» Aim of the task
Transcribe the full listing below exactly.

» Data extract
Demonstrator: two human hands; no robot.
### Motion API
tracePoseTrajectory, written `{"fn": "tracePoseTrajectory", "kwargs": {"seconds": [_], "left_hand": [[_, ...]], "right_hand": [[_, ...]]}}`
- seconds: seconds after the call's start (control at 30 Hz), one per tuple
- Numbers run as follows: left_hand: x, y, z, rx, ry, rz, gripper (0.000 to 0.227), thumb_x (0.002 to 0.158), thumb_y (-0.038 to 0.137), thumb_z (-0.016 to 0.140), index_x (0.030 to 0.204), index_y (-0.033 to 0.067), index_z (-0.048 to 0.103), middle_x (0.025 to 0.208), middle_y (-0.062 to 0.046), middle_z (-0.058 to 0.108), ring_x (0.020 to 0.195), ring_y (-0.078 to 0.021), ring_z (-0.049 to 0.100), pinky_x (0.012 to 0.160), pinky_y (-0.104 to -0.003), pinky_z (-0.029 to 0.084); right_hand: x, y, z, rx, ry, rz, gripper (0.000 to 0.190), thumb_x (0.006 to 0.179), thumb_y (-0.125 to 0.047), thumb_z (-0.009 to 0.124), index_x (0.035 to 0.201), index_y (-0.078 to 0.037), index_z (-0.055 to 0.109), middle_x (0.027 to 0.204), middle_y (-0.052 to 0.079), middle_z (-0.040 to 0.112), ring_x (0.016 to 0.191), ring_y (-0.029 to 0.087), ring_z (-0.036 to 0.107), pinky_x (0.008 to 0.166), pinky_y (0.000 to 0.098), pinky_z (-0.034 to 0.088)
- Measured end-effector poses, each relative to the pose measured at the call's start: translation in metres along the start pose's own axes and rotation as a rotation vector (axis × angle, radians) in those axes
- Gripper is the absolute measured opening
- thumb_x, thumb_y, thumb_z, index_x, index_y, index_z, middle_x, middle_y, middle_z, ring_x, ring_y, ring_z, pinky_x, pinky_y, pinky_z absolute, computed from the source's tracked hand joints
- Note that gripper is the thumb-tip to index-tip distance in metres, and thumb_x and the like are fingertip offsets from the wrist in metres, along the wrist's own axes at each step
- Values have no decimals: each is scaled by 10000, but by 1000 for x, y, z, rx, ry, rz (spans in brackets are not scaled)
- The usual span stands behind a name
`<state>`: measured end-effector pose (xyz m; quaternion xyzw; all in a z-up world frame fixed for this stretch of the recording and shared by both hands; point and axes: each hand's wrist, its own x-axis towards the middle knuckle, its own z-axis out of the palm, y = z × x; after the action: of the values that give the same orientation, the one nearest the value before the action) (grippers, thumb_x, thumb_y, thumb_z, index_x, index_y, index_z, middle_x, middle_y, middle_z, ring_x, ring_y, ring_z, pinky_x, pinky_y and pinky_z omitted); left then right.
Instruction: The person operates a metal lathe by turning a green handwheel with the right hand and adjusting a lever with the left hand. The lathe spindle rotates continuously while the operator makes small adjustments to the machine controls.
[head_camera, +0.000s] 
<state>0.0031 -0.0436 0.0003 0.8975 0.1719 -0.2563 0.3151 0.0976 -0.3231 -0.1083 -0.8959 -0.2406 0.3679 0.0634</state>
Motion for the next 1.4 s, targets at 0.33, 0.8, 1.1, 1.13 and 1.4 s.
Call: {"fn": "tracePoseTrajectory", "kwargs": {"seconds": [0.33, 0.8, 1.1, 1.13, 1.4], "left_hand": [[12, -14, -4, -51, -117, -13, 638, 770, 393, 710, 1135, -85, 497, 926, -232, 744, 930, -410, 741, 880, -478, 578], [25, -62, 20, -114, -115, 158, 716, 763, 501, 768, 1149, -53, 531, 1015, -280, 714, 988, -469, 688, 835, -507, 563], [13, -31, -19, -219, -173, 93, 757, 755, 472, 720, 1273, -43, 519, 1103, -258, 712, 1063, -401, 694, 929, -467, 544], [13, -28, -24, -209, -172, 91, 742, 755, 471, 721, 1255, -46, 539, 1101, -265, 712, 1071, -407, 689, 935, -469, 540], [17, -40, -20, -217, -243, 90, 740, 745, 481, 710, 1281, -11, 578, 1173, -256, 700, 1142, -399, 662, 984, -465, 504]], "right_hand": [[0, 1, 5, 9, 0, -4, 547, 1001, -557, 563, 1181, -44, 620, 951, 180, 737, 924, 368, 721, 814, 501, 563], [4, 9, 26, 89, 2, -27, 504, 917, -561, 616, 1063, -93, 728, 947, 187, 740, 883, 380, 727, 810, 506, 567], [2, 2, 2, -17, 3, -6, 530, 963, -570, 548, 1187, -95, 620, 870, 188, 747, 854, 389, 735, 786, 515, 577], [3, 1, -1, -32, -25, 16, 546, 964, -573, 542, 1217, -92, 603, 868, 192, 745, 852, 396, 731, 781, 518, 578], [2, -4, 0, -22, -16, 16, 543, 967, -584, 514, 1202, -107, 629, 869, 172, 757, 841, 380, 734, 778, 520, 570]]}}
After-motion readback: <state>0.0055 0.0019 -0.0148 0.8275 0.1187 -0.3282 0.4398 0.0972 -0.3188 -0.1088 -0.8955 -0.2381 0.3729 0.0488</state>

» Solution
Demonstrator: two human hands; no robot.
### Motion API
tracePoseTrajectory, written `{"fn": "tracePoseTrajectory", "kwargs": {"seconds": [_], "left_hand": [[_, ...]], "right_hand": [[_, ...]]}}`
- seconds: seconds after the call's start (control at 30 Hz), one per tuple
- Numbers run as follows: left_hand: x, y, z, rx, ry, rz, gripper (0.000 to 0.227), thumb_x (0.002 to 0.158), thumb_y (-0.038 to 0.137), thumb_z (-0.016 to 0.140), index_x (0.030 to 0.204), index_y (-0.033 to 0.067), index_z (-0.048 to 0.103), middle_x (0.025 to 0.208), middle_y (-0.062 to 0.046), middle_z (-0.058 to 0.108), ring_x (0.020 to 0.195), ring_y (-0.078 to 0.021), ring_z (-0.049 to 0.100), pinky_x (0.012 to 0.160), pinky_y (-0.104 to -0.003), pinky_z (-0.029 to 0.084); right_hand: x, y, z, rx, ry, rz, gripper (0.000 to 0.190), thumb_x (0.006 to 0.179), thumb_y (-0.125 to 0.047), thumb_z (-0.009 to 0.124), index_x (0.035 to 0.201), index_y (-0.078 to 0.037), index_z (-0.055 to 0.109), middle_x (0.027 to 0.204), middle_y (-0.052 to 0.079), middle_z (-0.040 to 0.112), ring_x (0.016 to 0.191), ring_y (-0.029 to 0.087), ring_z (-0.036 to 0.107), pinky_x (0.008 to 0.166), pinky_y (0.000 to 0.098), pinky_z (-0.034 to 0.088)
- Measured end-effector poses, each relative to the pose measured at the call's start: translation in metres along the start pose's own axes and rotation as a rotation vector (axis × angle, radians) in those axes
- Gripper is the absolute measured opening
- thumb_x, thumb_y, thumb_z, index_x, index_y, index_z, middle_x, middle_y, middle_z, ring_x, ring_y, ring_z, pinky_x, pinky_y, pinky_z absolute, computed from the source's tracked hand joints
- Note that gripper is the thumb-tip to index-tip distance in metres, and thumb_x and the like are fingertip offsets from the wrist in metres, along the wrist's own axes at each step
- Values have no decimals: each is scaled by 10000, but by 1000 for x, y, z, rx, ry, rz (spans in brackets are not scaled)
- The usual span stands behind a name
`<state>`: measured end-effector pose (xyz m; quaternion xyzw; all in a z-up world frame fixed for this stretch of the recording and shared by both hands; point and axes: each hand's wrist, its own x-axis towards the middle knuckle, its own z-axis out of the palm, y = z × x; after the action: of the values that give the same orientation, the one nearest the value before the action) (grippers, thumb_x, thumb_y, thumb_z, index_x, index_y, index_z, middle_x, middle_y, middle_z, ring_x, ring_y, ring_z, pinky_x, pinky_y and pinky_z omitted); left then right.
Instruction: The person operates a metal lathe by turning a green handwheel with the right hand and adjusting a lever with the left hand. The lathe spindle rotates continuously while the operator makes small adjustments to the machine controls.
[head_camera, +0.000s] 
<state>0.0031 -0.0436 0.0003 0.8975 0.1719 -0.2563 0.3151 0.0976 -0.3231 -0.1083 -0.8959 -0.2406 0.3679 0.0634</state>
Motion for the next 1.4 s, targets at 0.33, 0.8, 1.1, 1.13 and 1.4 s.
Call: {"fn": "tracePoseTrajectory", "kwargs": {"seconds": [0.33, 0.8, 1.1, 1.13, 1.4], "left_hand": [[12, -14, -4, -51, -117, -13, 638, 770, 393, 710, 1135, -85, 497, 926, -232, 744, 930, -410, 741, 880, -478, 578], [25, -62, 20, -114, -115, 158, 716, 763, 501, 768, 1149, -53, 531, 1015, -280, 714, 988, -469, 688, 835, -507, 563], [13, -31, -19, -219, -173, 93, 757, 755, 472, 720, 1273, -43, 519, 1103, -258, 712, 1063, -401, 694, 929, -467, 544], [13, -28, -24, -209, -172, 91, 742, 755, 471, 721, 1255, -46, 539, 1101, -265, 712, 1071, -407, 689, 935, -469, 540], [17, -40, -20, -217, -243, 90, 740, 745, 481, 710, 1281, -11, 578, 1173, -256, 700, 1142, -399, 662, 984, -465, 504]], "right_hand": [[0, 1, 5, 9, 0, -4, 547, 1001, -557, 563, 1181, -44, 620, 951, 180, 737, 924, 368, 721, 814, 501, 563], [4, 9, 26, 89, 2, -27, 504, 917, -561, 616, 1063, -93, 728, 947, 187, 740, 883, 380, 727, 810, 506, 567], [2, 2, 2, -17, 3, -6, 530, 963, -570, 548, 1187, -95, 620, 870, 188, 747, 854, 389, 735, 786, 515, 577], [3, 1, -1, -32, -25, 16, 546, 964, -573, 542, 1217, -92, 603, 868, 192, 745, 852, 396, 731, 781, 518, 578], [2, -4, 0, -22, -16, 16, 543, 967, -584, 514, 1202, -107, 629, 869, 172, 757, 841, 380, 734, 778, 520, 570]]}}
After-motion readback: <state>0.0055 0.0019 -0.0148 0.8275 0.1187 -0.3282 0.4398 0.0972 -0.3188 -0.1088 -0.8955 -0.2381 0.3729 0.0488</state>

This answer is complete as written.